We were delighted to receive another letter from a beneficiary of Community Payback, praising the work carried out by a team of Community Payback workers and supervised by Angela Giakovmis from BeNCH. It was the ‘Friends of the Church on the Hill’ from the village of Edlesborough, Bedfordshire who kindly wrote following some work which had recently taken place in the grounds of Edlesborough church. The Community Payback work taking place there contributes to the wider EDaN Project which seeks to improve the quality of life in nearby villages.
This project involved the installation of flood lighting outside the 13th century church. It was completed over one weekend and involved digging a trench for cabling to be laid so the lighting could be connected.
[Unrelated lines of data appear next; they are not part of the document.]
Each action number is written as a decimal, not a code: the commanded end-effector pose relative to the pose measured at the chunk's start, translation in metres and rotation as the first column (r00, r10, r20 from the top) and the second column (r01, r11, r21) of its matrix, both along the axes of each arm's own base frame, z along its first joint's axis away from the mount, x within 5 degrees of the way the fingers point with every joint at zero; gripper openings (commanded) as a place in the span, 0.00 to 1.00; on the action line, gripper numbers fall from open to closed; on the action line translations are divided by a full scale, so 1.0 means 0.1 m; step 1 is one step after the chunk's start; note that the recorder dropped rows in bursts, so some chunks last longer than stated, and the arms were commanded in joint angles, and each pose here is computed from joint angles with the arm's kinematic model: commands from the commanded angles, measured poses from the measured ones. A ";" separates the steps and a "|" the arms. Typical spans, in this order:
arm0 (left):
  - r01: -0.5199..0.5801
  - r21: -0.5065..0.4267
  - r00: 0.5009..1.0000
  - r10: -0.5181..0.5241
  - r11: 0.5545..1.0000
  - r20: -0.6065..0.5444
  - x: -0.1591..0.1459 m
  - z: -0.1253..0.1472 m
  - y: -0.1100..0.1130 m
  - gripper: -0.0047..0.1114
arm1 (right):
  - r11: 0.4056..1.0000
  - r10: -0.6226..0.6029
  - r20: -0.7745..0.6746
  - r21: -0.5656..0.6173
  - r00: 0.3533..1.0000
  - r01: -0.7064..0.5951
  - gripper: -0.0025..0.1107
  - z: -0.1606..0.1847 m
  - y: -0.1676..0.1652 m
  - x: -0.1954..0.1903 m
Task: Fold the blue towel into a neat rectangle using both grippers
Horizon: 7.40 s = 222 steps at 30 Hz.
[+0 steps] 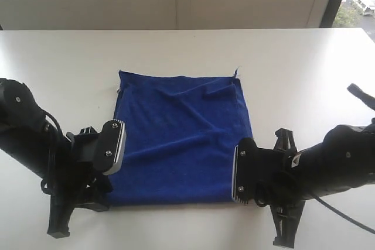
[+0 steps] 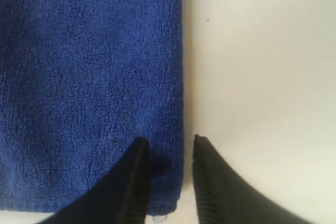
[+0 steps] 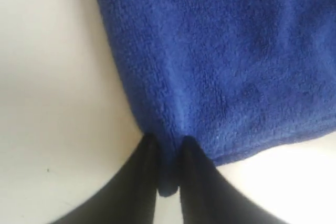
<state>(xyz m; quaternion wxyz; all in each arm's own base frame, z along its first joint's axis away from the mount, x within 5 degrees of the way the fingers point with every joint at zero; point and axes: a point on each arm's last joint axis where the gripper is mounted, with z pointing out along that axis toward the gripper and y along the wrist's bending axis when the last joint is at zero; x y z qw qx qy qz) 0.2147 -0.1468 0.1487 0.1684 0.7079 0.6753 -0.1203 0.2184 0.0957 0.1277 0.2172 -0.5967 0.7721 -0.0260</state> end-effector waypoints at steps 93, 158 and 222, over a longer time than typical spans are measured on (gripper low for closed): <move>-0.058 -0.167 0.973 0.094 0.984 0.213 -0.28 0.66 0.13 0.04 | 0.995 0.079 0.245 0.041 0.966 -0.092 0.02 0.87 -0.11 -0.46; -0.397 -0.370 0.830 0.501 0.840 0.246 -0.16 0.89 0.23 0.04 | 0.999 -0.005 0.390 0.051 0.921 -0.015 0.02 1.04 -0.09 -0.18; -0.540 -0.350 0.606 0.642 0.765 0.470 1.29 0.07 -0.20 0.69 | 0.963 -0.254 0.359 0.177 0.898 0.202 0.46 0.39 -0.12 1.20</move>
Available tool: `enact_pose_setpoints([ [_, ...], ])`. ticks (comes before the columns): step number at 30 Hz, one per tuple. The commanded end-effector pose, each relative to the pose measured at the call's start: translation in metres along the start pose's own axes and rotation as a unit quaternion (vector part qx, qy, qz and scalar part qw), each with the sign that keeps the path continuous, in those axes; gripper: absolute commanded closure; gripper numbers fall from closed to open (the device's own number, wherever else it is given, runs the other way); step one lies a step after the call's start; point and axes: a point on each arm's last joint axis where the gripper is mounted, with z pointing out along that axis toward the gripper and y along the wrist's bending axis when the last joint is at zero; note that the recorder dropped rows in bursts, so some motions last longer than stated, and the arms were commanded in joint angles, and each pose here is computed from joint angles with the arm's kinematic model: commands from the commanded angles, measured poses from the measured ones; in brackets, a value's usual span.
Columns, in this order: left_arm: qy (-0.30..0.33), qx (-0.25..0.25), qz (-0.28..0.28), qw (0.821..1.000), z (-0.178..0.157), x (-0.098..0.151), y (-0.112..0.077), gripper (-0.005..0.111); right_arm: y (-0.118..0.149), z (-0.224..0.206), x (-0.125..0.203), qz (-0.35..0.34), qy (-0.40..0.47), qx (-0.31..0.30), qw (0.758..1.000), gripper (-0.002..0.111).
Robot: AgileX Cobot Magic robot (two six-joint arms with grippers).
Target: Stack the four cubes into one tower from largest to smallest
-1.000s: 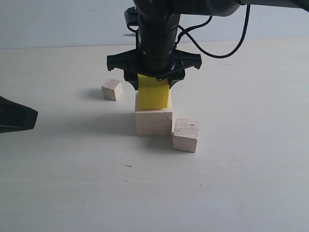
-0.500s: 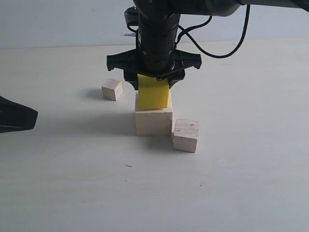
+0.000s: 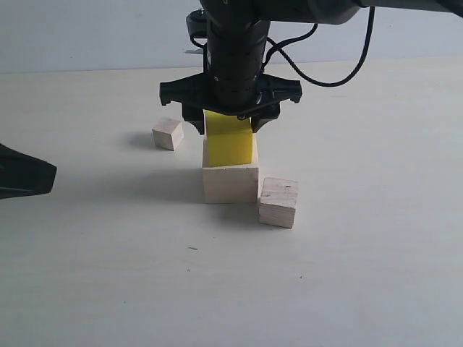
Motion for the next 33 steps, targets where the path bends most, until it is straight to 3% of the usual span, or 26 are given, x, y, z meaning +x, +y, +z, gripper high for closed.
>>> enact_pose_setpoints([
  [1,-0.004,0.001,0.001,1.0,-0.0012,0.0004,0.0,0.107,0.0004,-0.0004,-0.0004,-0.005,-0.005,-0.002,1.0,0.037],
  [12,-0.005,0.001,0.001,1.0,-0.0012,0.0002,0.0,0.107,0.0,-0.0004,0.0006,0.036,0.001,0.001,0.999,0.038],
  [33,-0.008,0.001,0.001,1.0,-0.0012,-0.0004,0.0001,0.107,0.001,-0.0004,0.003,0.049,0.014,-0.005,0.999,0.038],
])
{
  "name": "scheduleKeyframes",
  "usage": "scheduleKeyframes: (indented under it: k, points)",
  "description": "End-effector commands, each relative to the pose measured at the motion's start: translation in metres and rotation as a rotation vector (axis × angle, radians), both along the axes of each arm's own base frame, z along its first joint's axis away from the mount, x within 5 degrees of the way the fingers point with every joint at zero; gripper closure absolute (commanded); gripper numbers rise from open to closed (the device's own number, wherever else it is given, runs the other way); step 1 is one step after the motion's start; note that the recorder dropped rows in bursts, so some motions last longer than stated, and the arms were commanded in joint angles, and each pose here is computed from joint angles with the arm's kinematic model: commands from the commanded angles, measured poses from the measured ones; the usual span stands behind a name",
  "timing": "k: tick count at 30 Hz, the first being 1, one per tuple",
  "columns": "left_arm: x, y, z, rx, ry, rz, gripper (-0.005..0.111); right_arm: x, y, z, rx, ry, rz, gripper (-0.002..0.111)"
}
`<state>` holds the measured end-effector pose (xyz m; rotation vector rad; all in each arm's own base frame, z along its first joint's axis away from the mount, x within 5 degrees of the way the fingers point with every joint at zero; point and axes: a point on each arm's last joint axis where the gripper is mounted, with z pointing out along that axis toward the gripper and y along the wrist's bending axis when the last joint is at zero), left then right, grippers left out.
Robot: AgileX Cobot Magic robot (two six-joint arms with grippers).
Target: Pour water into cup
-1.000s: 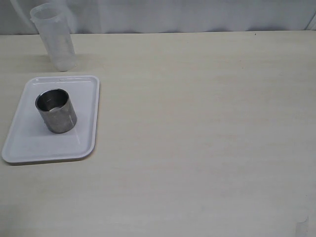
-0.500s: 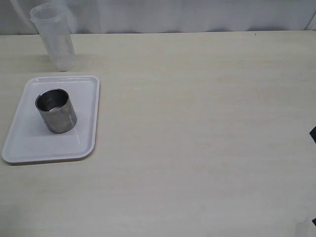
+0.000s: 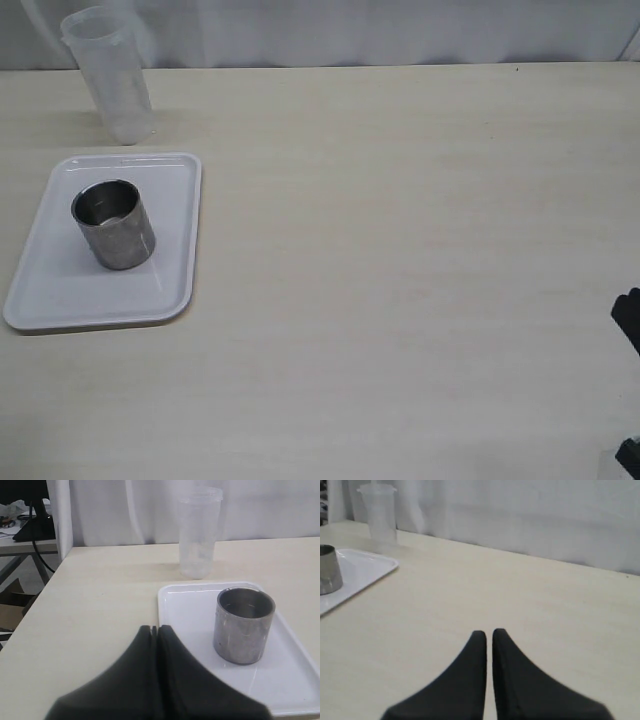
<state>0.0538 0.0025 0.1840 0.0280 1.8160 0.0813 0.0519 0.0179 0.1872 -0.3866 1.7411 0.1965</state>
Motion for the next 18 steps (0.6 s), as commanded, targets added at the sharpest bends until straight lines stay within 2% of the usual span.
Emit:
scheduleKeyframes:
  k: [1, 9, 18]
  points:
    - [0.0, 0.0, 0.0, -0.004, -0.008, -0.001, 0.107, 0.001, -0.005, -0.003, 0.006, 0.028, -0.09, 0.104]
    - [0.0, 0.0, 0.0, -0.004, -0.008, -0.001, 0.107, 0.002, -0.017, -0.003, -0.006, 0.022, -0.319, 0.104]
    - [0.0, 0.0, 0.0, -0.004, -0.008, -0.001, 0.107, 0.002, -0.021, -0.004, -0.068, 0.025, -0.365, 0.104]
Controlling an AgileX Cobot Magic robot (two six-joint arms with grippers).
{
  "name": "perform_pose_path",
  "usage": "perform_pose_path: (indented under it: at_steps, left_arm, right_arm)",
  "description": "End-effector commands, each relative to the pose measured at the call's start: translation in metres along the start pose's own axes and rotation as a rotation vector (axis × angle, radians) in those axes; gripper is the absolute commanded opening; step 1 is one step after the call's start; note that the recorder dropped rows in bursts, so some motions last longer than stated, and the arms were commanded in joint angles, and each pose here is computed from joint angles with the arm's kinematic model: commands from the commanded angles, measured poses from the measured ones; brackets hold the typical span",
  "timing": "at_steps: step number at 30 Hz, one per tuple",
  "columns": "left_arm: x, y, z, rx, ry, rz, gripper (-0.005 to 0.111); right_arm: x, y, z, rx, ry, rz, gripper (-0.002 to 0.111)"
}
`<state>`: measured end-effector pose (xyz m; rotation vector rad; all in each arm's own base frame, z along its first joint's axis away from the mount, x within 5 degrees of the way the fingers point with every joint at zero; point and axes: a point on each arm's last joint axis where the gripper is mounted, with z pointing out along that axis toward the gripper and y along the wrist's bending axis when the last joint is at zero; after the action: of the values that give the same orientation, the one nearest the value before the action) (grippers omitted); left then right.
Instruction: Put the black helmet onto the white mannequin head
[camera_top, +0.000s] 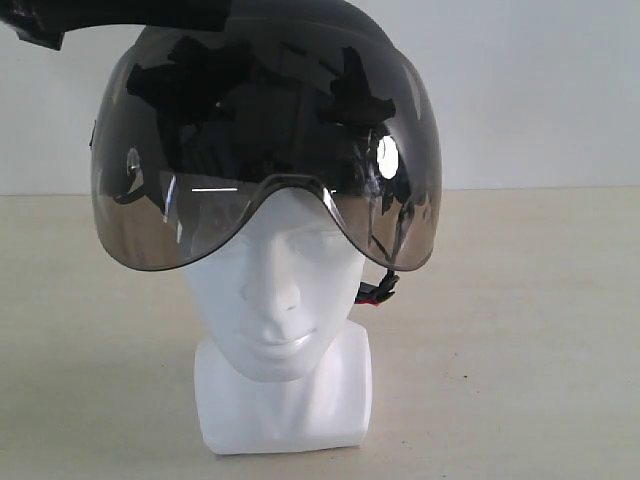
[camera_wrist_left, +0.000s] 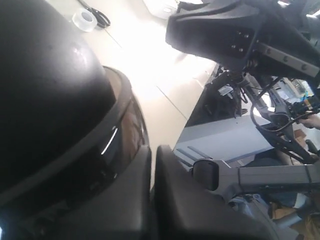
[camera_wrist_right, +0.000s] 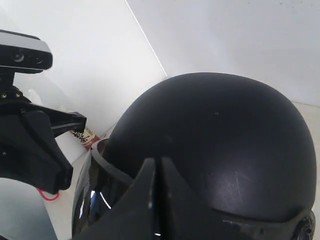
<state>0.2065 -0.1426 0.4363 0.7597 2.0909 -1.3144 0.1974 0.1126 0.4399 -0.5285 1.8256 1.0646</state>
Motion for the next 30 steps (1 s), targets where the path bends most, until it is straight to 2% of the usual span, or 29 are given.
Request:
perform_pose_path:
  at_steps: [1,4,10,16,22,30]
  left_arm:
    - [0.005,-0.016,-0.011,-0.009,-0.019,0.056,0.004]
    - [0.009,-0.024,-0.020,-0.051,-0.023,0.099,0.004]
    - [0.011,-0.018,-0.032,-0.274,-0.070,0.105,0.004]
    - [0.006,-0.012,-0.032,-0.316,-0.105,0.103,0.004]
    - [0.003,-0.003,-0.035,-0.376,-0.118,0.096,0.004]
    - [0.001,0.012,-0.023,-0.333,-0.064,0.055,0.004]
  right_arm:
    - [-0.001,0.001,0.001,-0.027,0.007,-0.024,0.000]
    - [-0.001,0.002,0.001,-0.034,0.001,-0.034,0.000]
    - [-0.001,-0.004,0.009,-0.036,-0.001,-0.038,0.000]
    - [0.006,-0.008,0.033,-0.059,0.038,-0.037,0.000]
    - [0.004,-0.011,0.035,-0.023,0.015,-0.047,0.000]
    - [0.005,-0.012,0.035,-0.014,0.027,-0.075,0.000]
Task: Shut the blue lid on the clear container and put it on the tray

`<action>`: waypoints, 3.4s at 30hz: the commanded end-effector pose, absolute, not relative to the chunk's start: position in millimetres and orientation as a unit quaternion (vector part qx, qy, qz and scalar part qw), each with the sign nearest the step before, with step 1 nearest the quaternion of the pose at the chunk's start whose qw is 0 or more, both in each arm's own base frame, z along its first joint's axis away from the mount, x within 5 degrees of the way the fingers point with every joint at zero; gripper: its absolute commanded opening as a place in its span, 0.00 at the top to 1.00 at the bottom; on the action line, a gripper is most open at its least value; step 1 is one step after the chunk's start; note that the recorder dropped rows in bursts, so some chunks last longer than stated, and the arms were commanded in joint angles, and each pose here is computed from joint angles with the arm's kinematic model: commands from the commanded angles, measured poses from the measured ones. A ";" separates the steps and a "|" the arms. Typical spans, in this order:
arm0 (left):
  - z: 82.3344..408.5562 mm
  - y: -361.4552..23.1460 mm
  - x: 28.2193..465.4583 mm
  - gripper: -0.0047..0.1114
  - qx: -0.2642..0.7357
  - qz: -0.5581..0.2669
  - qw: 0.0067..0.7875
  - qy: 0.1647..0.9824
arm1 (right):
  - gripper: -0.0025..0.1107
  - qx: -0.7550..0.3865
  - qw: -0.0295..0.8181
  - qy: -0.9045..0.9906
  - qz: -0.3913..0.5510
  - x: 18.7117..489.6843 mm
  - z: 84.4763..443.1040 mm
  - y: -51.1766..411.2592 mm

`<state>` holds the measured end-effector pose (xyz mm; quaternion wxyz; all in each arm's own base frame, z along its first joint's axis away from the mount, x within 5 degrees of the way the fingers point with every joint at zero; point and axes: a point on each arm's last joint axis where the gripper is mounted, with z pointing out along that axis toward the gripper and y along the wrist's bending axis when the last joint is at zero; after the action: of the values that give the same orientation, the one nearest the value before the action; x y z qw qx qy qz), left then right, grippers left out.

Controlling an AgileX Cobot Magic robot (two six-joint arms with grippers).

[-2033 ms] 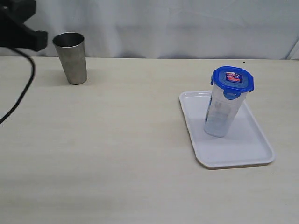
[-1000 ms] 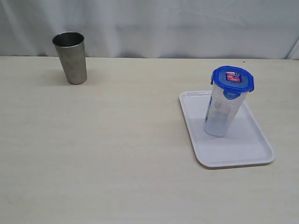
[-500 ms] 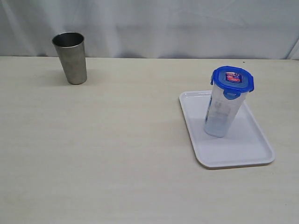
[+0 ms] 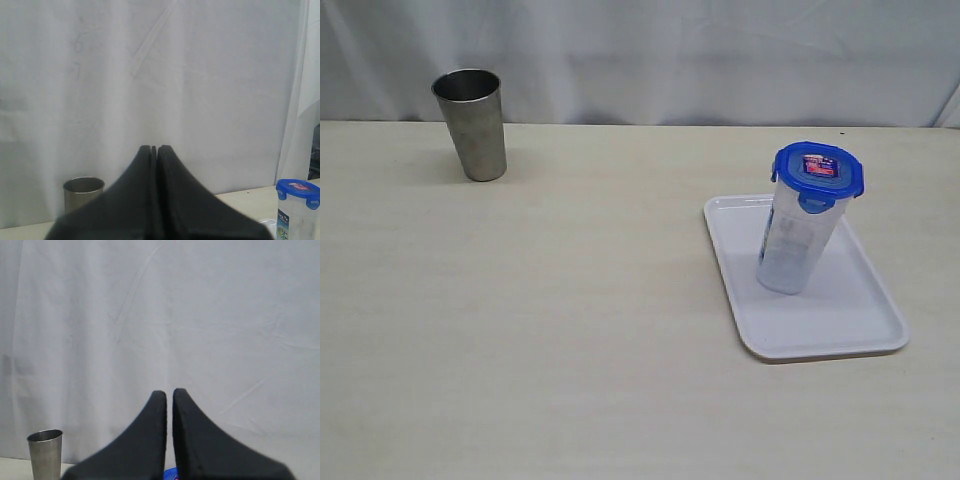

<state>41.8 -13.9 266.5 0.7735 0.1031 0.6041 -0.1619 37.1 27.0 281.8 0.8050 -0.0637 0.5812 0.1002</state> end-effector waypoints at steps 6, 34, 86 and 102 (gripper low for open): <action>265.2 -13.6 42.1 0.96 0.099 -0.163 0.773 0.606 | 0.94 -0.065 0.804 0.582 0.101 37.1 280.4 27.2; 252.8 8.9 49.4 0.96 -0.173 -0.266 0.687 0.654 | 0.94 -0.065 0.804 0.582 0.101 37.1 280.4 27.2; 196.3 -2.0 56.0 0.96 0.040 0.010 0.671 0.740 | 0.94 -0.065 0.804 0.582 0.101 37.1 280.4 27.2; 184.8 -4.1 54.0 0.96 0.058 0.007 0.622 0.781 | 0.94 -0.065 0.804 0.582 0.101 37.1 280.4 27.2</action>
<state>54.1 -4.0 185.9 0.6232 0.0670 0.7790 0.0138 37.1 27.0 281.8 0.8048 -0.0626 0.5814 0.1018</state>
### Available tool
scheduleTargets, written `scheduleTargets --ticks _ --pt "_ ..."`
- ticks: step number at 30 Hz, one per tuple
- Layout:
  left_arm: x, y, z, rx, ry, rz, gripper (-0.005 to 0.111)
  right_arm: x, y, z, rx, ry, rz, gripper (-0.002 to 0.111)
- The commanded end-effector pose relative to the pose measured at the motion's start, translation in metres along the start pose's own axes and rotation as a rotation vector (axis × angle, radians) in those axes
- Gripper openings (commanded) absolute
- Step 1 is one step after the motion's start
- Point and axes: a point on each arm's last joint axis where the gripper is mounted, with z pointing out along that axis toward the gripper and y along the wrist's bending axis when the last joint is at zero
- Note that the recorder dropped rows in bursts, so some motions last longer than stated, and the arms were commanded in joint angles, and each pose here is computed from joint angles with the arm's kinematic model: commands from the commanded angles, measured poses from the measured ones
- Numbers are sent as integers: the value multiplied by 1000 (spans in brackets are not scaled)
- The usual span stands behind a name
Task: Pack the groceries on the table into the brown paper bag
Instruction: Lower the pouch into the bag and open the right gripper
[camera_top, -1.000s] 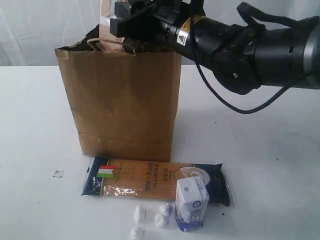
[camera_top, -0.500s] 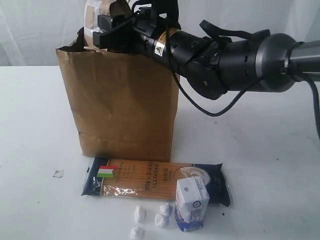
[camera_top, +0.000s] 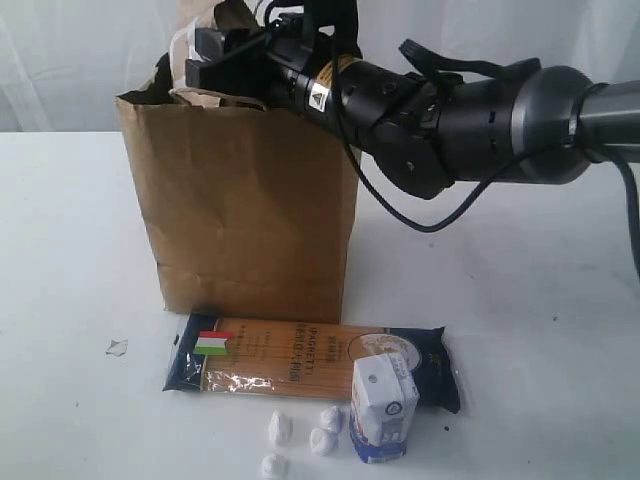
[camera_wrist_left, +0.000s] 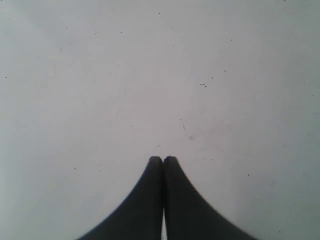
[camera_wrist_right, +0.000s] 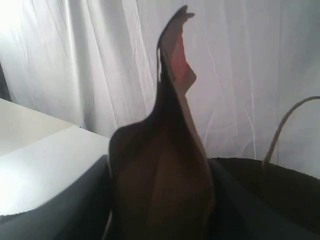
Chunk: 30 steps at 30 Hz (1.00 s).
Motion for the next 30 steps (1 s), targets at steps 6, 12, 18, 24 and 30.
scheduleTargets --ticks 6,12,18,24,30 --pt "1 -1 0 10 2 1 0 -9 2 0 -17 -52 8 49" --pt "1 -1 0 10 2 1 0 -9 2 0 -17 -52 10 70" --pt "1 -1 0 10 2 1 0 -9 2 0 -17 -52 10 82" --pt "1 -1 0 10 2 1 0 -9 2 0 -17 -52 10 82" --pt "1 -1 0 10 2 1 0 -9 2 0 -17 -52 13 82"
The work was supported by Caroline (pictured left) and Jess (pictured below) and who are both archaeologists from KDK Archaeology Ltd and were on hand to monitor the excavations.
Angela Giakovmis, who has been a Community Payback supervisor for 17 years, commented there was much interest when the Community Payback workers uncovered a number of bones. The archaeologists believe the bones were from a small, elderly woman and had been lying there for around 500 years.
Community Payback is visible work in a local community and the workers will all have been ordered by the Courts to carry out between 40 and 300 hours of unpaid work. The workers have been carrying out a considerable amount of useful work in the area, including clearing footpaths, helping set up a fete and further grounds maintenance is planned in the churchyard.
Angela Giakovmis who has been involved with the project for some time in supervising the Community Payback workers commented “the workers really enjoyed working alongside the archaeologists and have done a great job”.
The ‘thank you’ letter reads:
“I felt I must contact you to express our organisation’s sincere thanks to Angela and her team for making the dream of floodlighting our 13th Century church a reality. Without the manpower provided by community service workers I doubt whether our small – and mostly elderly! – voluntary group would have succeeded in reinstating the soil and turf over the cabling and installing the concrete pads for the floodlights. They all worked very hard to complete the excavation and reinstatement over the weekend and achieved this goal – saving us further fundraising for another weekend’s digger hire and archaeologists’ attendance.
Many of the workers were overwhelmed by the beauty of both the structure and the setting of this magnificent building, now in the care of the Churches’ Conservation Trust and the unearthing of quite a few bones kept our archaeology team happy. Some of the workers continued with the clearing of scrub from some of the ancient graves, a job carried out by Angela’s team during previous winter months. I do hope that this invaluable help can continue during the coming winter. It is very much appreciated.
Other local projects are dependent on the team, including our annual carnival, which raises funds for our other ancient church and local charities. Over 10,000 daffodil bulbs have been planted in the parish over recent years with their help and what joy they bring each spring! I realise that there are many changes forthcoming in probation and sincerely hope that Angela’s teams will be available to support local projects in the future.